The material is to be repeated exactly, from first line to last.

· · · · · · ·

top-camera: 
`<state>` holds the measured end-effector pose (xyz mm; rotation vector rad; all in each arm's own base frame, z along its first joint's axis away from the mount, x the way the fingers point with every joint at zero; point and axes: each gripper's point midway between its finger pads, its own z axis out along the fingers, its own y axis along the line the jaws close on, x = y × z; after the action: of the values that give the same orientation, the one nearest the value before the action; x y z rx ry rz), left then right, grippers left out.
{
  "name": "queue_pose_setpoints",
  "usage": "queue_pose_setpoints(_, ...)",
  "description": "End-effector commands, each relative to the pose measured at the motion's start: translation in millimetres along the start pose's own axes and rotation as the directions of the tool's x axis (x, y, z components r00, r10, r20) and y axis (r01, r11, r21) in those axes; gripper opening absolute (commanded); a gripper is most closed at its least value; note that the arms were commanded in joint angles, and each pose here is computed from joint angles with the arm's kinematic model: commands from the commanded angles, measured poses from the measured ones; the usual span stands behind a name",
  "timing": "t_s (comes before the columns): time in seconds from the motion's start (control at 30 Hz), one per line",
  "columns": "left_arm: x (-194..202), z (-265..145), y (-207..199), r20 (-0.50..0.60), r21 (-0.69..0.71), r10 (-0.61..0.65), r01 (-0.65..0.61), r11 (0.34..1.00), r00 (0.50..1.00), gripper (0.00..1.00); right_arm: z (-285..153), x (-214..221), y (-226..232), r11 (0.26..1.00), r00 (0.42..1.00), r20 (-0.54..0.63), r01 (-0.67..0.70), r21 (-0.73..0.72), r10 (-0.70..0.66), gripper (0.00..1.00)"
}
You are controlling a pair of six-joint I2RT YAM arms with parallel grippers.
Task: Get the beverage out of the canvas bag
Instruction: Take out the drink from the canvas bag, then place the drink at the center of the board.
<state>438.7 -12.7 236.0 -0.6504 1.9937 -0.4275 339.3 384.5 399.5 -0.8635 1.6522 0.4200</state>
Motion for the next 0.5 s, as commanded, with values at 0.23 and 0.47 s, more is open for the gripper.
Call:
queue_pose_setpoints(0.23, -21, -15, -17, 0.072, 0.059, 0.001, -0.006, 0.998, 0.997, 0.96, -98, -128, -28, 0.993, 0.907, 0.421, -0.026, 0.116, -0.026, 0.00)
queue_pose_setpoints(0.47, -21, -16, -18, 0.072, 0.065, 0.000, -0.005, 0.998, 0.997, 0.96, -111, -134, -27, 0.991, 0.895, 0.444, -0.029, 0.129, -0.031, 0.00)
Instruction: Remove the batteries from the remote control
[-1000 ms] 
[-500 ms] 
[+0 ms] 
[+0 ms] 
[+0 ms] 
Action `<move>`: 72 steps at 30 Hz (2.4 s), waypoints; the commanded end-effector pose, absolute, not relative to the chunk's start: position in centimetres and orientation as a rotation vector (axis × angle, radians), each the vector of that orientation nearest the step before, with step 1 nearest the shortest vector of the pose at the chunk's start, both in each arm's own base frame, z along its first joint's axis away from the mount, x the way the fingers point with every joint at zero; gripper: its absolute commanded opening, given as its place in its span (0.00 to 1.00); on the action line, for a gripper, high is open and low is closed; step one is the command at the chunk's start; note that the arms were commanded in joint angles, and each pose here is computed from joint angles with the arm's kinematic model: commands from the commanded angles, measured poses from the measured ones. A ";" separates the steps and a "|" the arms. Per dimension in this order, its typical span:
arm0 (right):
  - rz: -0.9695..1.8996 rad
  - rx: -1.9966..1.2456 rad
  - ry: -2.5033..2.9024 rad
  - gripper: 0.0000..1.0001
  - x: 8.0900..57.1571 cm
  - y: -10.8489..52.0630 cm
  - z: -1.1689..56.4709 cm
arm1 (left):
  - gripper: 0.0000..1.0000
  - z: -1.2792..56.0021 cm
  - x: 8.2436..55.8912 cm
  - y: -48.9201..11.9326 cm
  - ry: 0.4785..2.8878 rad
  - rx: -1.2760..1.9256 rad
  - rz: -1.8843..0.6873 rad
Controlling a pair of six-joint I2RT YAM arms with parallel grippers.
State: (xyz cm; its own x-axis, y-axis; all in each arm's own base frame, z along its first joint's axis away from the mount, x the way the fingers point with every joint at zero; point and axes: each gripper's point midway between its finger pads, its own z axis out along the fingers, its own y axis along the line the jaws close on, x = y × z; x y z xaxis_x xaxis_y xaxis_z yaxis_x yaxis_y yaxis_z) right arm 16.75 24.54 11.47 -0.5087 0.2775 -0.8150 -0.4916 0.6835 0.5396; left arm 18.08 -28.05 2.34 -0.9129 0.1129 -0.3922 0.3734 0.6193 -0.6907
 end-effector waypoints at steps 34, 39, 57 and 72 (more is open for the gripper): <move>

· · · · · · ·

• Answer box:
top-camera: 
`<state>` holds the measured end-effector pose (xyz mm; rotation vector rad; all in each arm's own base frame, z along its first joint's axis away from the mount, x the way the fingers point with every joint at zero; point and axes: each gripper's point midway between its finger pads, its own z axis out along the fingers, its own y axis along the line the jaws close on, x = y × z; after the action: of the values that give the same orientation, the one nearest the value before the action; x y z rx ry rz), left then right, grippers left out.
{
  "name": "queue_pose_setpoints",
  "usage": "queue_pose_setpoints(_, ...)",
  "description": "End-effector commands, each relative to the pose measured at the motion's start: translation in millimetres along the start pose's own axes and rotation as the directions of the tool's x axis (x, y, z components r00, r10, r20) and y axis (r01, r11, r21) in those axes; gripper opening absolute (commanded); a gripper is most closed at its least value; note that the arms were commanded in joint angles, and each pose here is computed from joint angles with the arm's kinematic model: commands from the commanded angles, measured poses from the measured ones; the usual span stands behind a name",
  "timing": "t_s (comes before the columns): time in seconds from the motion's start (control at 30 Hz), one per line",
  "columns": "left_arm: x (-194..202), z (-265..145), y (-207..199), r20 (-0.50..0.60), r21 (-0.69..0.71), r10 (-0.61..0.65), r01 (-0.65..0.61), r11 (0.34..1.00), r00 (0.50..1.00), gripper (0.00..1.00); right_arm: z (-285..153), x (-214..221), y (-226..232), r11 (0.26..1.00), r00 (0.42..1.00), r20 (-0.54..0.63), r01 (-0.67..0.70), r21 (-0.73..0.72), r10 (-0.70..0.66), gripper (0.00..1.00)"
}
You are controlling a pair of six-joint I2RT YAM arms with parallel grippers.
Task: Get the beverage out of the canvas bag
Instruction: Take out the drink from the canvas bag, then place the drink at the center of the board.
<state>438.7 -12.7 236.0 -0.6504 1.9937 -0.4275 339.3 384.5 399.5 -0.8635 1.6522 0.4200</state>
Motion for the next 0.5 s, as commanded, with values at 0.23 and 0.47 s, more is open for the gripper.
Call:
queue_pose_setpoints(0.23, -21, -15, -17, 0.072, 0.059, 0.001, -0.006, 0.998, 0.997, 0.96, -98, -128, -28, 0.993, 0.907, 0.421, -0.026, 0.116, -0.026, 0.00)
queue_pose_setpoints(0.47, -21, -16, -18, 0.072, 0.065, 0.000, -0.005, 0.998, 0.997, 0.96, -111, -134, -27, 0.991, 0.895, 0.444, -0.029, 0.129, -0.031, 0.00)
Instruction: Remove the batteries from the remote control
[-1000 ms] 
[-500 ms] 
[+0 ms] 
[+0 ms] 
[+0 ms] 
Action `<move>`: 72 steps at 30 Hz (2.4 s), waypoints; the commanded end-effector pose, absolute, not relative to the chunk's start: position in centimetres and orientation as a rotation vector (axis × angle, radians), each the vector of that orientation nearest the step before, with step 1 nearest the shortest vector of the pose at the chunk's start, both in each arm's own base frame, z along its first joint's axis away from the mount, x the way the fingers point with every joint at zero; gripper: its absolute commanded opening, given as its place in its span (0.00 to 1.00); on the action line, for a gripper, high is open and low is closed; step one is the command at the chunk's start; note that the arms were commanded in joint angles, and each pose here is computed from joint angles with the arm's kinematic model: commands from the commanded angles, measured poses from the measured ones. A ";" separates the steps and a "|" the arms. Per dimension in this order, its typical span:
arm0 (right):
  - rz: -0.9695..1.8996 rad
  - rx: -1.9966..1.2456 rad
  - ry: -2.5033..2.9024 rad
  - gripper: 0.0000..1.0001
  - x: 8.0900..57.1571 cm
  - y: -10.8489..52.0630 cm
  - z: -1.1689..56.4709 cm
arm1 (left):
  - gripper: 0.0000..1.0000
  - z: -1.2792..56.0021 cm
  - x: 8.2436..55.8912 cm
  - y: -48.9201..11.9326 cm
  - ry: 0.4785..2.8878 rad
  - rx: -1.2760..1.9256 rad
  - rz: -1.8843..0.6873 rad
Controlling a pair of six-joint I2RT YAM arms with parallel grippers.
State: (xyz cm; its own x-axis, y-axis; all in each arm's own base frame, z along its first joint's axis away from the mount, x the way the fingers point with every joint at zero; point and axes: each gripper's point midway between its finger pads, its own z axis out along the fingers, its own y axis along the line the jaws close on, x = y × z; x y z xaxis_x xaxis_y xaxis_z yaxis_x yaxis_y yaxis_z) right arm 16.75 24.54 11.47 -0.5087 0.2775 -0.8150 -0.4916 0.6835 0.5396; left arm 18.08 -28.05 2.34 -0.9129 0.1129 -0.3922 0.3734 0.6193 -0.6907
 end-effector waypoints at steps 34, 39, 57 and 72 (more is open for the gripper): <move>

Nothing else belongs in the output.